Así lo señala IFS, referente global en inteligencia artificial industrial y software empresarial para activos y servicios críticos, en su informe “Tendencias y predicciones para la industria de fabricación en 2026”, que anticipa un cambio profundo en la forma en que las organizaciones industriales estructuran su trabajo, toman decisiones y generan valor.
“El próximo año estará definido por la “acción disciplinada”: menos pilotos aislados y más implantaciones conectadas a los modelos operativos reales de las empresas” señala Maggie Slowik, Directora global de industria para el sector de fabricación.

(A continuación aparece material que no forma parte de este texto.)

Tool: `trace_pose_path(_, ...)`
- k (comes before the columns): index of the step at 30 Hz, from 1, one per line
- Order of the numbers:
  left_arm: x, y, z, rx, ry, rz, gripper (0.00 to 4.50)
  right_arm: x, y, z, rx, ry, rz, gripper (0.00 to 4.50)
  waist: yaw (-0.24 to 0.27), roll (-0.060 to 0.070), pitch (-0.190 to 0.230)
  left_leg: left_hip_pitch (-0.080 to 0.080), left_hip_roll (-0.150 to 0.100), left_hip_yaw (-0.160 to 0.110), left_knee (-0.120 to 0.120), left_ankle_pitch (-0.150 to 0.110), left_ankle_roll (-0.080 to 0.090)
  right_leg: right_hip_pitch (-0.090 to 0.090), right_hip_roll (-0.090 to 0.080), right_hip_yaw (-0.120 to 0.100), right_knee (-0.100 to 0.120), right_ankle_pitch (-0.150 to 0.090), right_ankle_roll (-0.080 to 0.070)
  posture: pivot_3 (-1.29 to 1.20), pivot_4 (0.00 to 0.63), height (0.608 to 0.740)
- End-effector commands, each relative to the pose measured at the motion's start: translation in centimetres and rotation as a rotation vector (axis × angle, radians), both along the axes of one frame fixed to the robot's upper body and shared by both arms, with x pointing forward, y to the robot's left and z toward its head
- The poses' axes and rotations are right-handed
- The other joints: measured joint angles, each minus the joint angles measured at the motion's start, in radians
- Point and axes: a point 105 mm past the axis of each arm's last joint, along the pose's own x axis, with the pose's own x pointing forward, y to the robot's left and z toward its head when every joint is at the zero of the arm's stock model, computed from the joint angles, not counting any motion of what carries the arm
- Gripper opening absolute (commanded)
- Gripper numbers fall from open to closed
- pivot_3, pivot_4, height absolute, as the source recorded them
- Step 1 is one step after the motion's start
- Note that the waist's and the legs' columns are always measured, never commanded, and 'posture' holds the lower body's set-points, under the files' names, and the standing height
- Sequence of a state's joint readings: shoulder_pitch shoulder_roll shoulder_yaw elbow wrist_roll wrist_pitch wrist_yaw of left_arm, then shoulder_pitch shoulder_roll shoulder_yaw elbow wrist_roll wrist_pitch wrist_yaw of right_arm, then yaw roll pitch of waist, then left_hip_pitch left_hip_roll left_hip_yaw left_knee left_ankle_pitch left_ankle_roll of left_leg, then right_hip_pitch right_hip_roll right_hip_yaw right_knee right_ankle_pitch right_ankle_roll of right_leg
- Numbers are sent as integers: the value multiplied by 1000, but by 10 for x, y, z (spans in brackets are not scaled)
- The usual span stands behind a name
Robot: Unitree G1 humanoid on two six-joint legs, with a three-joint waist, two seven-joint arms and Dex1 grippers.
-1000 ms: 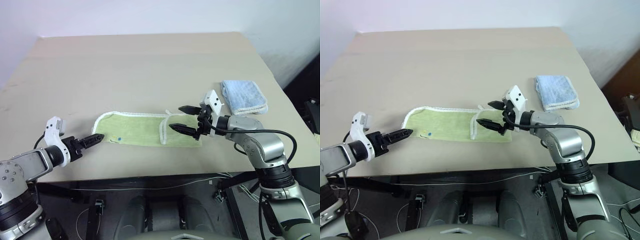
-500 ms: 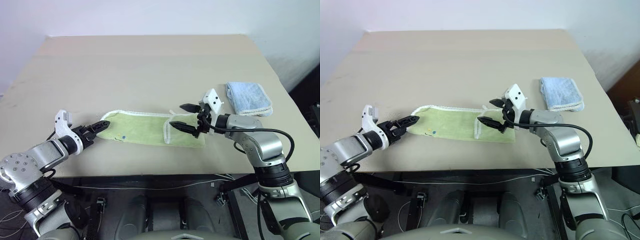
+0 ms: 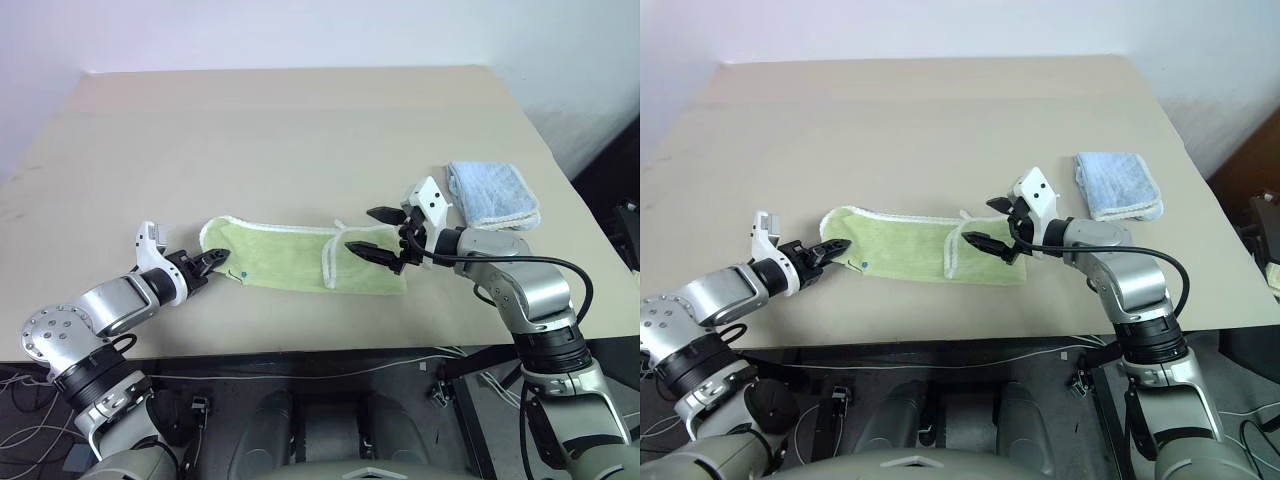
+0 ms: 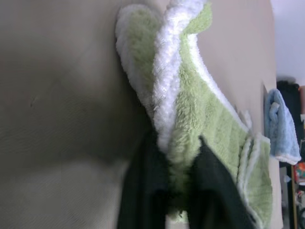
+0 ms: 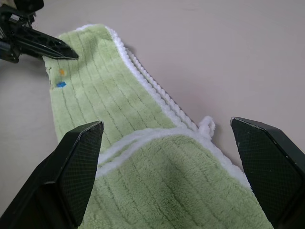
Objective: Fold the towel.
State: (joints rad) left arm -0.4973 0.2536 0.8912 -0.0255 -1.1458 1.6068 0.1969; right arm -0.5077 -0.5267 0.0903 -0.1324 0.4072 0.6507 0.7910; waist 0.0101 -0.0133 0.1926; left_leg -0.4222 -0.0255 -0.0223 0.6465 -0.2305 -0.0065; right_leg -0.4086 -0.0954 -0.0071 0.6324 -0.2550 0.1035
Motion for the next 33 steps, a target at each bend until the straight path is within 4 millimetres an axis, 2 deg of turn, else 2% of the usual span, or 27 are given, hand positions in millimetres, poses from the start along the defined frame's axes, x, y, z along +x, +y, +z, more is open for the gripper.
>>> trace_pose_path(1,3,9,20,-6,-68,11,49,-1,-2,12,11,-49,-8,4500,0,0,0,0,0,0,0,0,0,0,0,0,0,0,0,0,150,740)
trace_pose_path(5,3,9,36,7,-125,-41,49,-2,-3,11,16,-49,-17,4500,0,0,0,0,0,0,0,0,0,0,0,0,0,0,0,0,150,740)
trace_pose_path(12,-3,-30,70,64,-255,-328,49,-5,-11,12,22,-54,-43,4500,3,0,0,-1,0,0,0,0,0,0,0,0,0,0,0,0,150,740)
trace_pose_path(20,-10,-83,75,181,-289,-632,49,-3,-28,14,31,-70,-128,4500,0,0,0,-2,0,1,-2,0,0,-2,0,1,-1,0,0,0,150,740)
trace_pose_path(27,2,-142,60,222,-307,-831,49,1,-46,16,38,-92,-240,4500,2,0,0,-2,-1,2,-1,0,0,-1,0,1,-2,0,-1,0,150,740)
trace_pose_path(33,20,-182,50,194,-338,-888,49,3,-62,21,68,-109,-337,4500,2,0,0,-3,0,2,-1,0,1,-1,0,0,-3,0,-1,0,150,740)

Una de las transformaciones clave será organizativa. Aunque la IA permite conectar en tiempo real planificación, producción, cadena de suministro y fuerza laboral, muchas empresas siguen operando con estructuras pensadas para un modelo jerárquico y secuencial. En 2026, los fabricantes más avanzados empezarán a rediseñar sus organizaciones para eliminar fricciones internas y permitir que la inteligencia fluya entre funciones, convirtiendo el valor en una capacidad transversal que acelera la toma de decisiones y los resultados.
Este cambio estructural vendrá acompañado de una nueva forma de gestionar las cadenas de suministro. La inteligencia predictiva dejará de apoyarse en análisis puntuales para integrarse como una capacidad interna continua, permitiendo a los fabricantes simular escenarios, anticipar disrupciones y tomar decisiones antes de que los problemas afecten a la producción.
La sostenibilidad también dará un paso decisivo. Más allá del cumplimiento normativo, la eficiencia operativa convertirá el control ambiental en un requisito básico del negocio.
“Gracias a la IA, los fabricantes podrán monitorizar en tiempo real el consumo energético, las emisiones y los residuos, integrando la sostenibilidad en los mismos ciclos de planificación y optimización que el resto de la operación” explica Andrew Burton, Director de industria de IFS para el sector de fabricación.
En paralelo, la productividad industrial recibirá un nuevo impulso gracias a la colaboración entre personas, inteligencia artificial y robótica avanzada. Ante la escasez estructural de talento, los robots humanoides y móviles dejarán de ser una promesa para convertirse en aliados clave en planta, ampliando la capacidad de los equipos y asumiendo tareas que hoy limitan el rendimiento. Las fábricas que integren esta colaboración de forma segura y planificada marcarán un nuevo estándar de eficiencia.
“El gran reto para los fabricantes no es la tecnología, que ya está probada, sino la capacidad de evolucionar sus modelos operativos al mismo ritmo”, señala Gonzalo Valle, director de preventa de IFS Iberia. “La productividad industrial se ha desacelerado de forma alarmante: según la OCDE, las ganancias anuales han pasado del 2-3 % a principios de los 2000 a menos del 1 % en la actualidad. Tras años de inversión en transformación digital, muchos fabricantes se preguntan por qué la producción no ha seguido ese mismo ritmo”, añade.
Con todo ello, de cara a 2026, el liderazgo industrial no estará marcado por la espera de condiciones perfectas, sino por la capacidad de avanzar en entornos complejos, aprender sobre la marcha y escalar lo que funciona. La próxima era de la fabricación no premiará la indecisión, sino a quienes sepan convertir la inteligencia artificial en una ventaja competitiva real, integrada y sostenible en el tiempo.